* _DESCRIPTION OF THE TASK_
Locate, in the data below, the line that contains "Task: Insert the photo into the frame" and the line that contains "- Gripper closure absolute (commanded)"; reproduce exactly those two lines and every line between them, nothing more.

•••••

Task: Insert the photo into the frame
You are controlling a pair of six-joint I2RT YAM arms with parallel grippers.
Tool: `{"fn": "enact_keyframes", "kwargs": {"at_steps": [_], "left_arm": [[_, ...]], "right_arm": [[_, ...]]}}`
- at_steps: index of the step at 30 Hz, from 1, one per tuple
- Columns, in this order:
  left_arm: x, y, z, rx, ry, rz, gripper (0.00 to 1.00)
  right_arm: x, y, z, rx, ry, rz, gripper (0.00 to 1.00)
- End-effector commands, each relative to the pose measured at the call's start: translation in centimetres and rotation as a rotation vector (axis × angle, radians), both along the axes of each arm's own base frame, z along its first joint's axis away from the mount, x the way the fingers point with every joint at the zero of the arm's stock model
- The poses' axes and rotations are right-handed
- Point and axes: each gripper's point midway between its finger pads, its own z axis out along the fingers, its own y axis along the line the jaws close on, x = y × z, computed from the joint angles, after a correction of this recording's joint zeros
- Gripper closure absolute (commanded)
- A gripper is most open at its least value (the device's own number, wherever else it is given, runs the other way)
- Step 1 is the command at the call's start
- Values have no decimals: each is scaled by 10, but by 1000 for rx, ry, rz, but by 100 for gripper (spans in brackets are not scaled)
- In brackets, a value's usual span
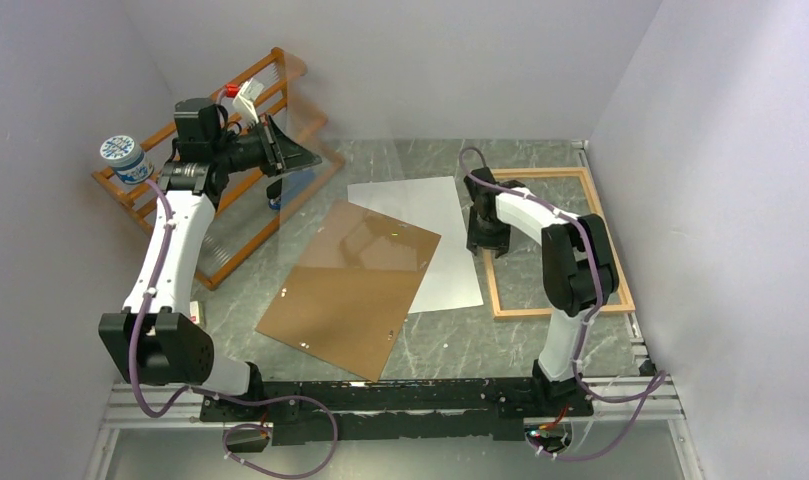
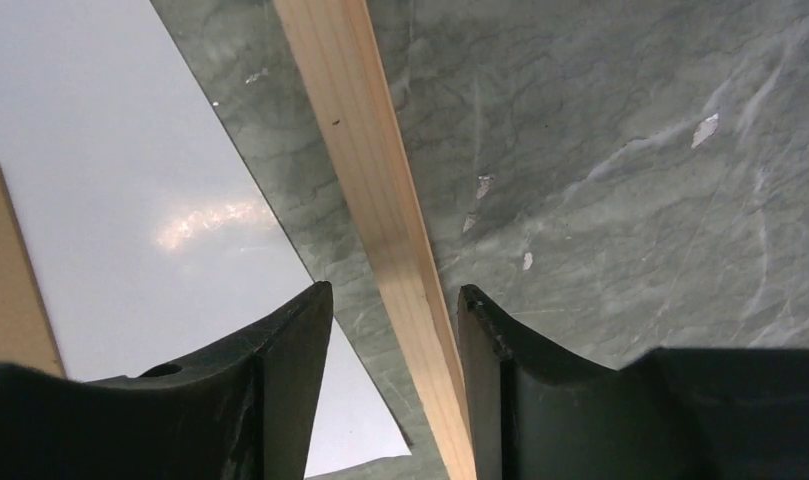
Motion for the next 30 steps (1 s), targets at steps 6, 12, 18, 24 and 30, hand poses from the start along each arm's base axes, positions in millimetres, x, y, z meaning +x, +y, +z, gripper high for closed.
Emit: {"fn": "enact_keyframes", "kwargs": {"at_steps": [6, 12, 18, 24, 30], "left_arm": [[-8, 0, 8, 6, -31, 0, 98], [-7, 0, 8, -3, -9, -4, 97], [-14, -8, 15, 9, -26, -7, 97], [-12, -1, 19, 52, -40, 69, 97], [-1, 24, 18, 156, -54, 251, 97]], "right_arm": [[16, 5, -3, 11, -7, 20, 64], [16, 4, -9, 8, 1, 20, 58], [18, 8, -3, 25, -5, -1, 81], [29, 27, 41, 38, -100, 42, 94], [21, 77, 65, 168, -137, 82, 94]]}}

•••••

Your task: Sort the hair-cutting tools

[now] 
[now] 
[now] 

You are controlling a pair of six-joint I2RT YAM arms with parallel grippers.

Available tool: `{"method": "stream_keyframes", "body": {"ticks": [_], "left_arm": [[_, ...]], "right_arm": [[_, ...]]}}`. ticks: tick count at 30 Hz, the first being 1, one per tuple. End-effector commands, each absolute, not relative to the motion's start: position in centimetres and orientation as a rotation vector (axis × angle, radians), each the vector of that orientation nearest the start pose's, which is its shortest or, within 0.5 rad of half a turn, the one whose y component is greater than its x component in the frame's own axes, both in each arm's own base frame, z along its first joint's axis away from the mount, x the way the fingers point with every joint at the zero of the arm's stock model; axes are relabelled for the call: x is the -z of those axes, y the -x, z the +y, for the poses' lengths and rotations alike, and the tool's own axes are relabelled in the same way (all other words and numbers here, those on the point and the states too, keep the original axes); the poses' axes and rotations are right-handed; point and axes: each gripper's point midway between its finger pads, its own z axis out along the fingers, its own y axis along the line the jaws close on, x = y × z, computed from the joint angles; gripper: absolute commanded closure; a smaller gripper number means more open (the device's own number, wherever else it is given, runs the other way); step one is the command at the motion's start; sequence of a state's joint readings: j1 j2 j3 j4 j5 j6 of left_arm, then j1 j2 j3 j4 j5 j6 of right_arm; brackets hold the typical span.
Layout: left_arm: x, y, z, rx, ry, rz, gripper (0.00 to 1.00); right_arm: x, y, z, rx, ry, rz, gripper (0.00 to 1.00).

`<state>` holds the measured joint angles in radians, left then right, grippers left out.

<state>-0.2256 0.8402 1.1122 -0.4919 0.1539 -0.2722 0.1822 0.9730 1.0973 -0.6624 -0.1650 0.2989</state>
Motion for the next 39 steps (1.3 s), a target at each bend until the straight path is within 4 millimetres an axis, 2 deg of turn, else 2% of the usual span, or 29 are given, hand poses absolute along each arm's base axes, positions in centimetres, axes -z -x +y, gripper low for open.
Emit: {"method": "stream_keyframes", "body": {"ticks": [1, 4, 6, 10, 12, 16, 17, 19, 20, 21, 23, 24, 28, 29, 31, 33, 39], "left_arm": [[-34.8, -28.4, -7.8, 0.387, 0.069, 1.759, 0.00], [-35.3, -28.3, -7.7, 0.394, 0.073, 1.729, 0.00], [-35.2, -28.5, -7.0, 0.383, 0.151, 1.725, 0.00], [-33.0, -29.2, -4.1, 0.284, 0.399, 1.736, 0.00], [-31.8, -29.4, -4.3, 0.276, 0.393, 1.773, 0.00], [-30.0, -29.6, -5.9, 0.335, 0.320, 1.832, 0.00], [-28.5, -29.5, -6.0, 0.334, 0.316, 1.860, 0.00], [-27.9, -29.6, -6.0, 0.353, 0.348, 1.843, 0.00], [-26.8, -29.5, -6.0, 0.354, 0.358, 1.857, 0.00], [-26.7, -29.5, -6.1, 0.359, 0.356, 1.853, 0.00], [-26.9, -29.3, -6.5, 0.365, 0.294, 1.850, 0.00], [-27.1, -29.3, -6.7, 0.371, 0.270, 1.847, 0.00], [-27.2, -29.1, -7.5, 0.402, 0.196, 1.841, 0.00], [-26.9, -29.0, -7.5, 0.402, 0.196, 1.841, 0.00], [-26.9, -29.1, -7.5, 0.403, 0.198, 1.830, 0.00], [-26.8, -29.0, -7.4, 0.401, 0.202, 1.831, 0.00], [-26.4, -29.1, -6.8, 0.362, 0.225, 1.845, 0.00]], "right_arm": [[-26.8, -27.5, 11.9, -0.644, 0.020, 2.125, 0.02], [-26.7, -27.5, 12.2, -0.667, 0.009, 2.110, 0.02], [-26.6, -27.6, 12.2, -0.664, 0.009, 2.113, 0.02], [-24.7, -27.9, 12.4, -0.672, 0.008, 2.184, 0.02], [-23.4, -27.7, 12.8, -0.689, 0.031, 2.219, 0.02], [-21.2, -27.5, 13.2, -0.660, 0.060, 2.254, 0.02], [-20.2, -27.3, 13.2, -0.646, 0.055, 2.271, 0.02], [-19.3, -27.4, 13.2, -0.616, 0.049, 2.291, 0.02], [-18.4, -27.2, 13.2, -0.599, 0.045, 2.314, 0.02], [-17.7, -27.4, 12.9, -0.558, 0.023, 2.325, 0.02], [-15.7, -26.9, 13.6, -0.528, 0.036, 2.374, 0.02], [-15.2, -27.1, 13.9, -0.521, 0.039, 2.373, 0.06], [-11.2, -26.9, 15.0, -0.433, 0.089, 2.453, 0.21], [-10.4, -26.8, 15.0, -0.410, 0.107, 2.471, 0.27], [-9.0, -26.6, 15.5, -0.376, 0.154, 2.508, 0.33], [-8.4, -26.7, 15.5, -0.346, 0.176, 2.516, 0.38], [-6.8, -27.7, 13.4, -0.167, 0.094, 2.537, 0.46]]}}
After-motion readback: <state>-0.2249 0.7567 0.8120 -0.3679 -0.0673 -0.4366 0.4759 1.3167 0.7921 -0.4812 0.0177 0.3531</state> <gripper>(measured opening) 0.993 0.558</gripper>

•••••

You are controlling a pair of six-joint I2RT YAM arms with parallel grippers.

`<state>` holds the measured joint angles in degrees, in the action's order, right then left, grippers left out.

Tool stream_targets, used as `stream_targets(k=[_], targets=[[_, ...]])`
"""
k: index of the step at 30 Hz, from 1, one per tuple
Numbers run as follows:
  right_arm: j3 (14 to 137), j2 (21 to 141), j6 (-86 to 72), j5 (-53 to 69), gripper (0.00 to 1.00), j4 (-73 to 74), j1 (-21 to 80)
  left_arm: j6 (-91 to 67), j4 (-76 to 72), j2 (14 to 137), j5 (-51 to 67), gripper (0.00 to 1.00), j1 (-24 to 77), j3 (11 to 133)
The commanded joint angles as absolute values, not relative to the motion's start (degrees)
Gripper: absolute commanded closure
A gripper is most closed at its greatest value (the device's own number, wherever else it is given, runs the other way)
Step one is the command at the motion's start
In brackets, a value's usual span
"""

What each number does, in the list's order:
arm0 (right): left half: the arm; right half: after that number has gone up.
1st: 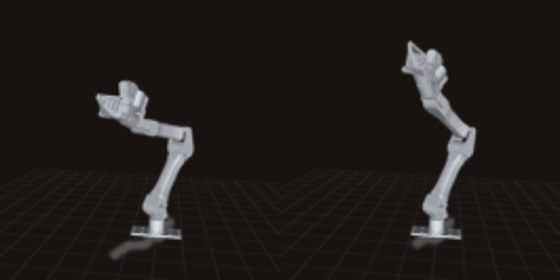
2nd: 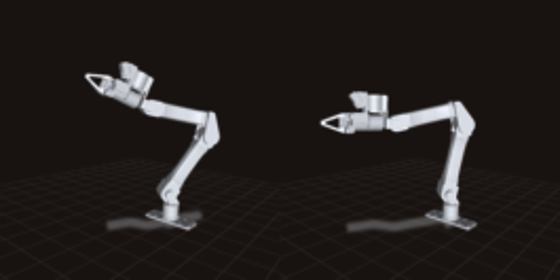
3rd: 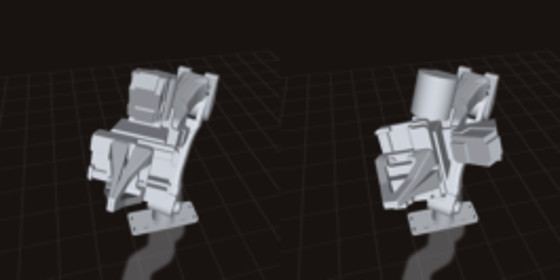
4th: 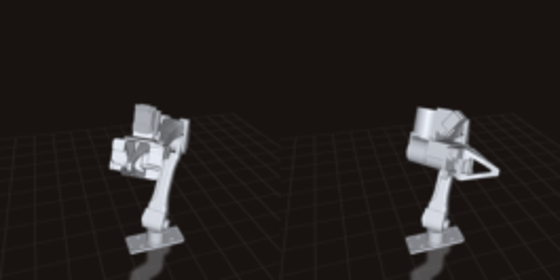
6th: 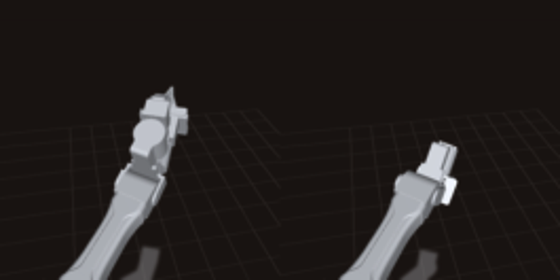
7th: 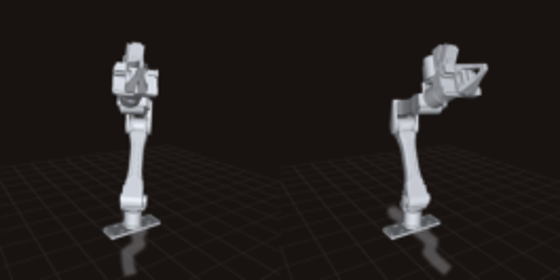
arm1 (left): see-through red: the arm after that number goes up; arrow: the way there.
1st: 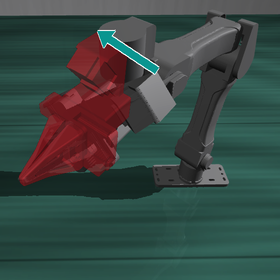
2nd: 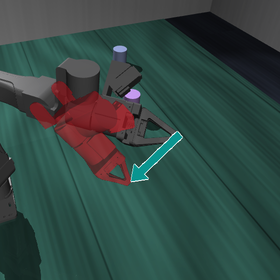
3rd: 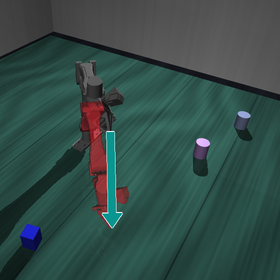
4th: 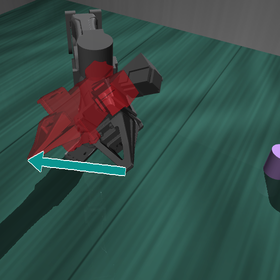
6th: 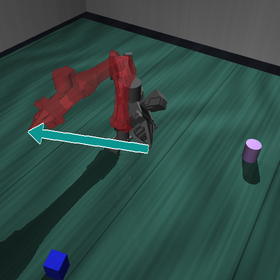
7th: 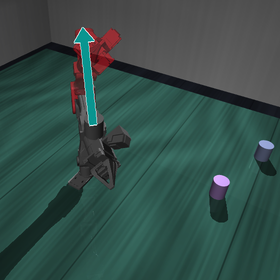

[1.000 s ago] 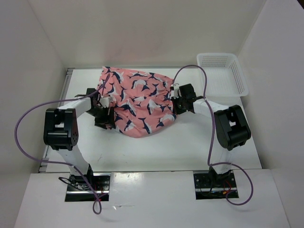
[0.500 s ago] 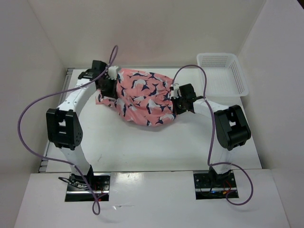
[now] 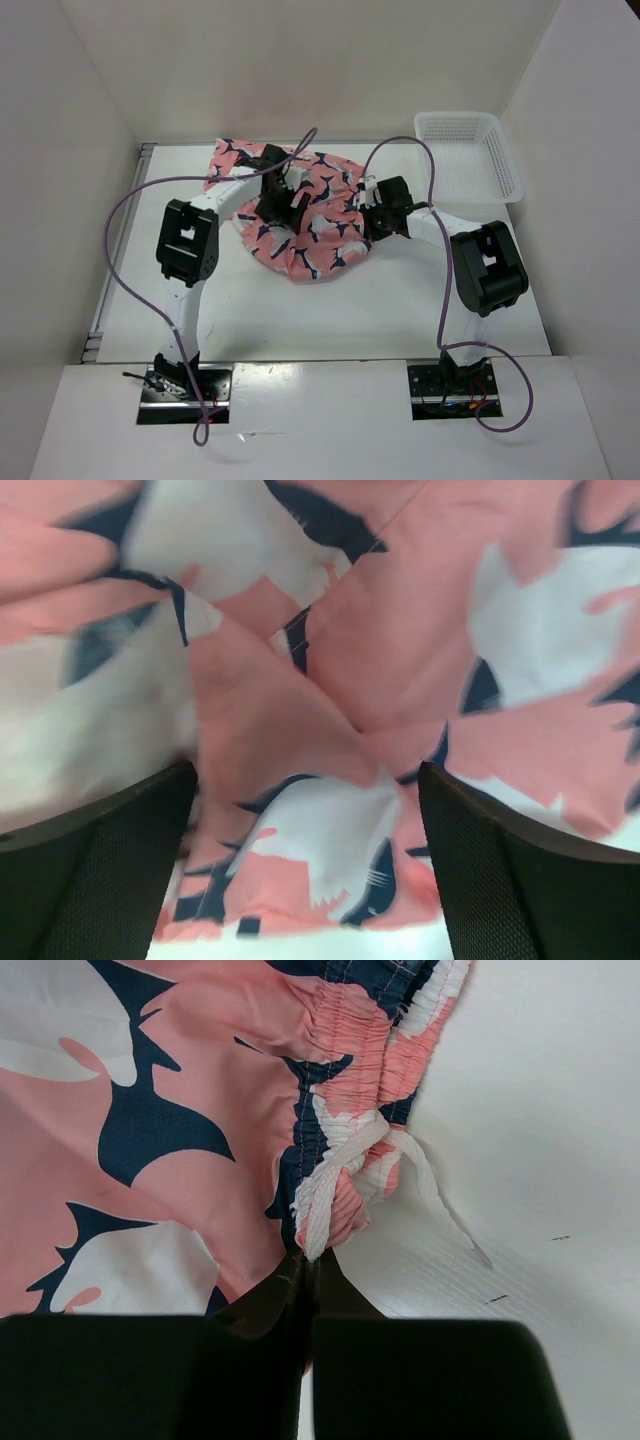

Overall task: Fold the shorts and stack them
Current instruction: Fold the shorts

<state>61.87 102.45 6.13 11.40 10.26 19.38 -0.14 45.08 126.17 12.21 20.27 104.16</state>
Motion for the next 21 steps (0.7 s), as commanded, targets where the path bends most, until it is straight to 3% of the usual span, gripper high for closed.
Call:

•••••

* _RESPONSE TO THIS EXERCISE_
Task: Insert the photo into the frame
You are controlling a pair of six-joint I2RT YAM arms with parallel grippers.
Tool: `{"fn": "enact_keyframes", "kwargs": {"at_steps": [_], "left_arm": [[_, ...]], "right_arm": [[_, ...]]}}`
- at_steps: index of the step at 30 Hz, from 1, one per tuple
- Columns, in this order:
  left_arm: x, y, z, rx, ry, rz, gripper (0.00 to 1.00)
  right_arm: x, y, z, rx, ry, rz, gripper (0.00 to 1.00)
- End-effector commands, each relative to the pose measured at the call's start: translation in centimetres and rotation as a rotation vector (axis × angle, radians), both along the axes of each arm's own base frame, z along its first joint's axis away from the mount, x the way the fingers point with every joint at the zero of the arm's stock model
- The poses' axes and rotations are right-handed
- Point and axes: each gripper's point midway between its finger pads, its own z axis out along the fingers, its own y axis along the line the jaws close on, x = y × z, computed from the joint angles, after a correction of this recording's joint zeros
- Gripper closure absolute (commanded)

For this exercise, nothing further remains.